Thank you very much Melinda for the warm welcome, and for BT’s support for the FSC’s series of breakfast events.

It’s a great opportunity for me to talk with people, to meet you, and to make those important connections.

Can I begin by acknowledging the we gather today on the land the Gadigal people of the Eora Nation, and I extend my respects to elders past and present.

Can I also acknowledge Sally Loane, and all of your team Sally. I really do appreciate the time you have spent with me, the conversations we have had and the opportunities I’ve been given in just the short few months that I have had the portfolio to learn about what issues concern you, what priorities you are driving and what is important for your members. It’s been a great assistance for me in trying to get across my portfolio brief.

It is a great opportunity to speak with you about Labor’s policies in financial services this morning. There is certainly no shortage of policy discussions happening, or reforms taking place. It’s certainly I’ve learnt a very dynamic policy area. It’s been a very busy few months for me.

But today I will talk to you about some of the major issues I’ve been working on in the sector, and I’ll try and outline Labor’s positions on these key issues.

To those who attended the ASFA conference and were there when I spoke on Friday, apologies in advance, there may be some repetition of areas I covered there.

As the Financial Services Council’s 2016 State of the Industry report noted, the financial services industry employs 451,000 people, 52 per cent of whom are women.

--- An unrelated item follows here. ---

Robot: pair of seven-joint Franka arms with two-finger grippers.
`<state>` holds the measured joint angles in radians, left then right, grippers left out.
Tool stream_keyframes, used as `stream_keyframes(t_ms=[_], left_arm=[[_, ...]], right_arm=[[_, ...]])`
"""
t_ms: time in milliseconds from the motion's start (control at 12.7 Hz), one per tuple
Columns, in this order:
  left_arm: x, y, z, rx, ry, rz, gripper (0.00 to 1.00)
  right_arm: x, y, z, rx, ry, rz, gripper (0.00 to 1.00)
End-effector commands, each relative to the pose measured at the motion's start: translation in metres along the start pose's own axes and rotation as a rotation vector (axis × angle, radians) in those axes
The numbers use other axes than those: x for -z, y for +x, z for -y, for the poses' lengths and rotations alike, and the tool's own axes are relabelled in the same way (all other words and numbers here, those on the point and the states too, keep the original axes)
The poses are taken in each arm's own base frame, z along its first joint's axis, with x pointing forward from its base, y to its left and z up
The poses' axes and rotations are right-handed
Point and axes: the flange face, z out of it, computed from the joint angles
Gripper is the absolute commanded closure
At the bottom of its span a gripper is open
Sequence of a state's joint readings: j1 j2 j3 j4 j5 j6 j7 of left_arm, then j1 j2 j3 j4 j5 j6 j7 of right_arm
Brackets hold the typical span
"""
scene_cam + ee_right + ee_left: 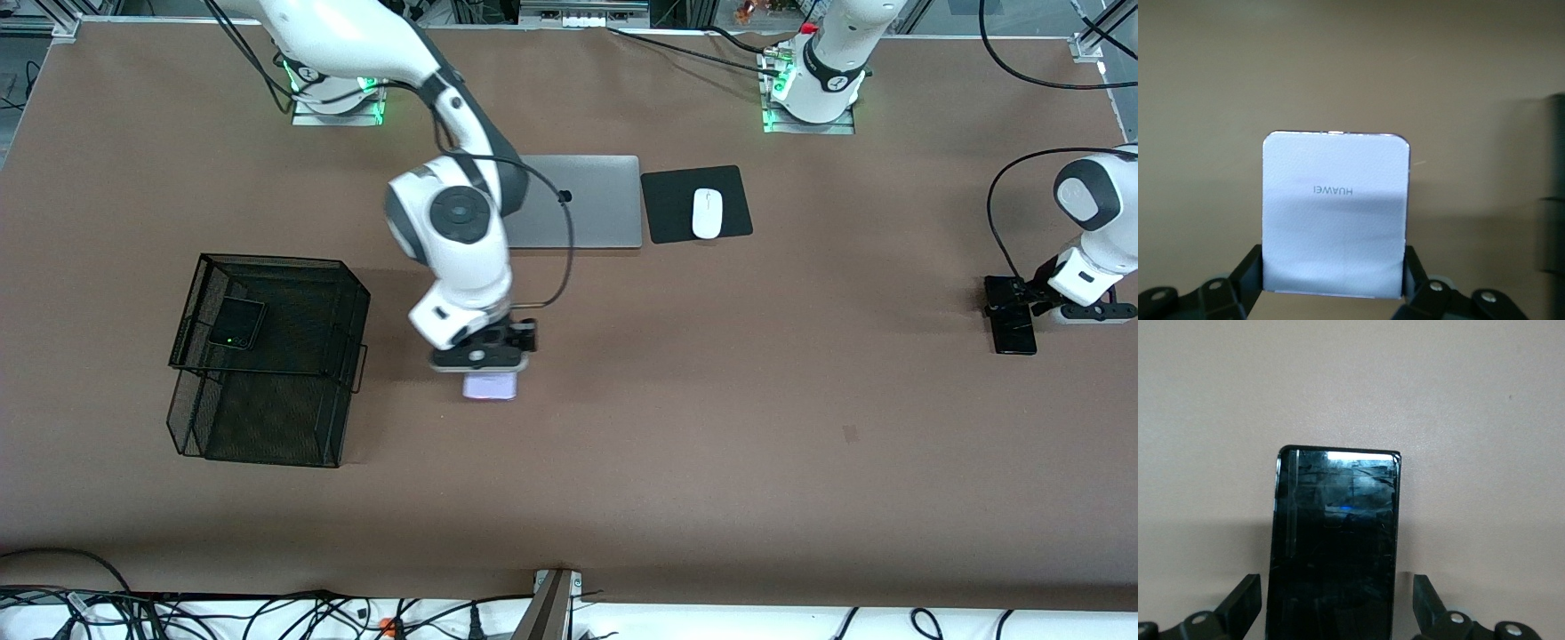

The ABS data for the June 2016 quarter shows that over the previous 12 months, the Gross Value Add to the Australian economy for the financial and insurance services industry was almost $148 billion. The industry manages $2.6 trillion in funds, including $2 trillion in superannuation funds.

So, put simply, the financial sector is of paramount importance to Australia. Because of the wealth it generates, because of the jobs it provides, and because of the unique responsibility it has for every Australian.

It’s also a sector that holds great opportunities for Australia.

The 2009 Johnson Report which Sally mentioned in her opening comments, set out what our financial sector has to offer the world: a skilled workforce, a solid legal and regulatory framework, and the sophisticated funds management sector that has grown up around our superannuation system.

Labor continues to support the Johnson Report’s vision of enabling our financial sector to take full advantage of the opportunities in our region. As the FSC has recently pointed out, many of the recommendations of that Report remain incomplete.

However, as Chris Bowen, the Shadow Treasurer, told the FSC’s Leadership Summit earlier this year, we are willing to work with the government on these measures and on measures that look to reduce any new and emerging barriers for our financial services industry.

If I could just for a moment reflect on my experience in implementing one of the recommendations of the Johnson Report. This is the recommendation that all state taxes and levies on the insurance sector be removed. As the FSC has noted, these taxes add significantly to the cost of insurance and they’re an impost on business. Just as significantly, they discourage consumers from taking out adequate levels of cover.

The FSC’s recent stock take says that implementation of this recommendation has actually gone backwards. That’s perhaps not surprising given some of the challenging budget situations many states face.

However, it is a recommendation that we were able to address in the ACT.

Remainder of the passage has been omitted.